Cassazione penale Sez. I sentenza n. 35 del 21 febbraio 1996

(3 massime)

(massima n. 1)

La disposizione contenuta nell'art. 409, comma sesto, c.p.p., che riconosce espressamente alla parte offesa la legittimazione a ricorrere per cassazione avverso l'ordinanza di archiviazione, pronunciata all'esito dell'udienza in camera di consiglio senza che di tale udienza sia stato dato avviso alla medesima parte offesa, non può ragionevolmente essere interpretata nel senso di non riconoscerle tale rimedio allorché, nonostante abbia ritualmente chiesto di essere preavvertita dell'eventuale richiesta di archiviazione da parte del P.M., non le sia stato notificato il relativo avviso, previsto dal secondo comma dell'art. 408 stesso codice. Ed invero, si tratta di un vizio ancora più grave di quello conseguente all'omesso avviso dell'udienza dinanzi al giudice per le indagini preliminari alla persona offesa che abbia proposto opposizione, in quanto colpisce la stessa potenziale instaurazione del contraddittorio prevista dalla legge.

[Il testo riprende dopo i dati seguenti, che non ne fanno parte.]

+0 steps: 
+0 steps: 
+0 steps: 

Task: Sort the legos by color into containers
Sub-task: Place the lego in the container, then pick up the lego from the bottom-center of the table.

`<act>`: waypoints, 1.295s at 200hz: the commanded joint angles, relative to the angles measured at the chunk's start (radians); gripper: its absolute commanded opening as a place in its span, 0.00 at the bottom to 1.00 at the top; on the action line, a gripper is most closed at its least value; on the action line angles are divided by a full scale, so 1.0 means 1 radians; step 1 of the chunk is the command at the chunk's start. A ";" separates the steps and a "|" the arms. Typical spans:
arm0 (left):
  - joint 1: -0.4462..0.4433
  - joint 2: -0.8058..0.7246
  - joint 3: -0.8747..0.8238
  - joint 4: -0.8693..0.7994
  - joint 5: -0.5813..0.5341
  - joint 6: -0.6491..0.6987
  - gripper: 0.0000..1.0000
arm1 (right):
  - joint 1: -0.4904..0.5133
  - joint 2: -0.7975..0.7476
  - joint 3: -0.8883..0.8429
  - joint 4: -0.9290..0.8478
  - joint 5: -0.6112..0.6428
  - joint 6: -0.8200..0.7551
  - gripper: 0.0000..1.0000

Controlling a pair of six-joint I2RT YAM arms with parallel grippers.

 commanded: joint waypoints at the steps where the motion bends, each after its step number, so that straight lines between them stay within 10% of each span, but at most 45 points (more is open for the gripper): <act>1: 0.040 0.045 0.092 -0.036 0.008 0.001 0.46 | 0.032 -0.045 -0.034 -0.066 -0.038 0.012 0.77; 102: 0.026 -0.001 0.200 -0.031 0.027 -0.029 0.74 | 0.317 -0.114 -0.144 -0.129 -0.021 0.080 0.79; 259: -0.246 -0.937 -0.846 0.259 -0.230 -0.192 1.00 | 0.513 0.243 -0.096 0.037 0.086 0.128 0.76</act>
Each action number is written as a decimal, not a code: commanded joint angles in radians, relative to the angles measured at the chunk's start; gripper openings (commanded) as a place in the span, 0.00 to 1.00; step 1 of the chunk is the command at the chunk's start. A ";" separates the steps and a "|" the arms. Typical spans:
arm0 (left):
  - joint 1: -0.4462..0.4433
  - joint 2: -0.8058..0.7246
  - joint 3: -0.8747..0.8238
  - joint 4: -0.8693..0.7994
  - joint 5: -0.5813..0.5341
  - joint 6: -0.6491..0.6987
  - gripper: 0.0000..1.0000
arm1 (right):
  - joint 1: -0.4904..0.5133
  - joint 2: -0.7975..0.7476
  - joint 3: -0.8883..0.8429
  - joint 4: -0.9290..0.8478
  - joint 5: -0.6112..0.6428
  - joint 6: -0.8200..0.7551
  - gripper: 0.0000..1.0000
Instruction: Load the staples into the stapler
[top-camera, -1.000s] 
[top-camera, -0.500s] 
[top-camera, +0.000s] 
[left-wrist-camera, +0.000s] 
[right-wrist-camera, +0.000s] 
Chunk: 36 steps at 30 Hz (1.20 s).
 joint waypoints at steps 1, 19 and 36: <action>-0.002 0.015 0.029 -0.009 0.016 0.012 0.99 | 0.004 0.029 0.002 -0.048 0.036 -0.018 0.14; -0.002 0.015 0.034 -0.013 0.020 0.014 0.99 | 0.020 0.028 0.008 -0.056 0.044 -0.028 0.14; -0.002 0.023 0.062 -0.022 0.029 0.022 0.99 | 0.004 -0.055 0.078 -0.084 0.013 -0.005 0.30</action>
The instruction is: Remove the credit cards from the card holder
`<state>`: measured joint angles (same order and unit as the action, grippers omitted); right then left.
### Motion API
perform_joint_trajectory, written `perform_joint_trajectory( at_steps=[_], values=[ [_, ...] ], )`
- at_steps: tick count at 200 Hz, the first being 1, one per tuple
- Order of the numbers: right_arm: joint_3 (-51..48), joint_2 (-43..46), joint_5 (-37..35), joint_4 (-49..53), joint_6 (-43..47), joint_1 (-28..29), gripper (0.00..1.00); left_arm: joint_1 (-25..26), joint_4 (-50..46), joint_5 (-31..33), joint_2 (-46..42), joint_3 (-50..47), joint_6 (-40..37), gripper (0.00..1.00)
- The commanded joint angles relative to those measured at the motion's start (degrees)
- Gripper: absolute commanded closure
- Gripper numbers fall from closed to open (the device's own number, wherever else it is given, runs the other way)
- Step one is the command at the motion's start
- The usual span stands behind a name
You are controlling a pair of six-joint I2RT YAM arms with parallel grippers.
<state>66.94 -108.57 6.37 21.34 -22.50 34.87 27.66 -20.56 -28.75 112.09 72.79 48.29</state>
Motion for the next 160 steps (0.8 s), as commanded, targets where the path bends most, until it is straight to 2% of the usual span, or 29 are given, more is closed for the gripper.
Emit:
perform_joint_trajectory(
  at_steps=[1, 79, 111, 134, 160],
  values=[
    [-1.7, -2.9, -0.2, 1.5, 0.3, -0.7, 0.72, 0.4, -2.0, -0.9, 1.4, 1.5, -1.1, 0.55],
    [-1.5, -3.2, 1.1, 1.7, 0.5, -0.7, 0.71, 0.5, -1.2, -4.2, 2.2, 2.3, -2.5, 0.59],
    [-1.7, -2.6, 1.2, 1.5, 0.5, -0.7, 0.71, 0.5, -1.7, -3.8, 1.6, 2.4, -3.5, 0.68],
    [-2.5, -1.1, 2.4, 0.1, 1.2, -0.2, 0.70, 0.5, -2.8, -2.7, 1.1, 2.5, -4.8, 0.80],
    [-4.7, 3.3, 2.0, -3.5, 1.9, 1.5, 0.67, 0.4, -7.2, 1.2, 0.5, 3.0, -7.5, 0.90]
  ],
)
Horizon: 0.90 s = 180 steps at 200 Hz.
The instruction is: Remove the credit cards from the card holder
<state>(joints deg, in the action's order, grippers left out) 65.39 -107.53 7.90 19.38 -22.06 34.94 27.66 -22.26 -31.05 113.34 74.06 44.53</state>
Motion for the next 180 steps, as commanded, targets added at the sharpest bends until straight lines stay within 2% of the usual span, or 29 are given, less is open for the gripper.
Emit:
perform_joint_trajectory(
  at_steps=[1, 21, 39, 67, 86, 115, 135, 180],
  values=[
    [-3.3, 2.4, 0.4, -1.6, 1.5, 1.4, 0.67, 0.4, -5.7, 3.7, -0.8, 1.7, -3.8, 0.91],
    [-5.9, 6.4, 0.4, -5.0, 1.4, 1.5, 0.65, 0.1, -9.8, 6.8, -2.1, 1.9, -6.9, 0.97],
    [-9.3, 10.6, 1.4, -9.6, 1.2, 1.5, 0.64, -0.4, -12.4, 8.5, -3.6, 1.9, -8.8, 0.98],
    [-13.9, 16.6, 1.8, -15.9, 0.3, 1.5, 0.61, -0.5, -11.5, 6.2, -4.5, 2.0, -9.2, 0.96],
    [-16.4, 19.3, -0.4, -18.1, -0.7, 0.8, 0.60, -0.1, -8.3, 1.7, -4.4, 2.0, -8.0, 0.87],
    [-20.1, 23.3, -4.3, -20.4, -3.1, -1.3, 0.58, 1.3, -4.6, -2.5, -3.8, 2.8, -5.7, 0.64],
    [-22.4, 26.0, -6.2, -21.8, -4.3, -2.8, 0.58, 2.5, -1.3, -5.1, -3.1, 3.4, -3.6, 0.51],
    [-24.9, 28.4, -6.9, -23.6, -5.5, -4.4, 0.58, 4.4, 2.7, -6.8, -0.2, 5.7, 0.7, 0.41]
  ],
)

Ne consegue che tale omissione dà luogo a nullità del decreto di archiviazione emesso de plano, deducibile in sede di legittimità ai sensi del comma quinto dell'art. 127 c.p.p. (Fattispecie relativa a notificazione dell'avviso della richiesta di archiviazione del P.M. eseguita successivamente all'emissione, da parte del Gip, del decreto di archiviazione e ritenuta dalla S.C. equivalente ad omessa notificazione di detto avviso).

(massima n. 2)

Nel procedimento di esecuzione delle pene pecuniarie, secondo il combinato disposto degli artt. 660, secondo comma, c.p.p., 181 e 182 disp. att. c.p.p., il compito del pubblico ministero, nelle ipotesi in cui la procedura di recupero — cui è preposta istituzionalmente la cancelleria del giudice dell'esecuzione — abbia avuto esito negativo, consiste soltanto nel controllo formale dell'attività svolta dalla cancelleria predetta; pertanto, una volta ricevuti gli atti della procedura risoltasi negativamente, egli deve limitarsi ad accertare se le ragioni di tale esito diano luogo ad un'effettiva impossibilità di esazione della pena pecuniaria ovvero se risultino in qualche modo superabili, rivolgendosi quindi, nella prima ipotesi, come espressamente previsto dal secondo comma dell'art. 660 c.p.p., al magistrato di sorveglianza — cui è demandata l'attività di accertamento del passaggio della situazione fisiologica di insolvibilità per impossibilità a quella di insolvenza effettiva e concreta — perché provveda alla conversione della pena pecuniaria, previo accertamento dell'effettiva insolvibilità del condannato; ovvero restituendo gli atti, nella seconda, alla cancelleria del giudice dell'esecuzione che li aveva inviati, perché riprenda la procedura di riscossione. (Nella specie la Corte ha altresì precisato che il magistrato di sorveglianza al quale devono essere trasmessi gli atti nell'ipotesi in cui l'impossibilità di esazione riguardi un condannato irreperibile è quello del luogo in cui fu pronunciata la sentenza di condanna, individuato ai sensi dell'art. 677, secondo comma, ultima parte, c.p.p.).

(massima n. 3)

Qualora il magistrato di sorveglianza, investito dal pubblico ministero della procedura per la conversione della pena pecuniaria, riscontri, nell'ambito dell'accertamento sulla sussistenza o meno dello stato di insolvenza, l'irreperibilità del condannato e, quindi, l'impossibilità di dichirarne l'effettiva insolvibilità, non può dar luogo al provvedimento di conversione e deve restituire gli atti al pubblico ministero; il quale, a sua volta, deve restituirli alla cancelleria del giudice dell'esecuzione, affinché quest'ultimo ufficio, il quale è istituzionalmente preposto, ai sensi dell'art. 181 disp. att. c.p.p., alla riscossione delle pene pecuniarie, provveda a rinnovare periodicamente la procedura esecutiva.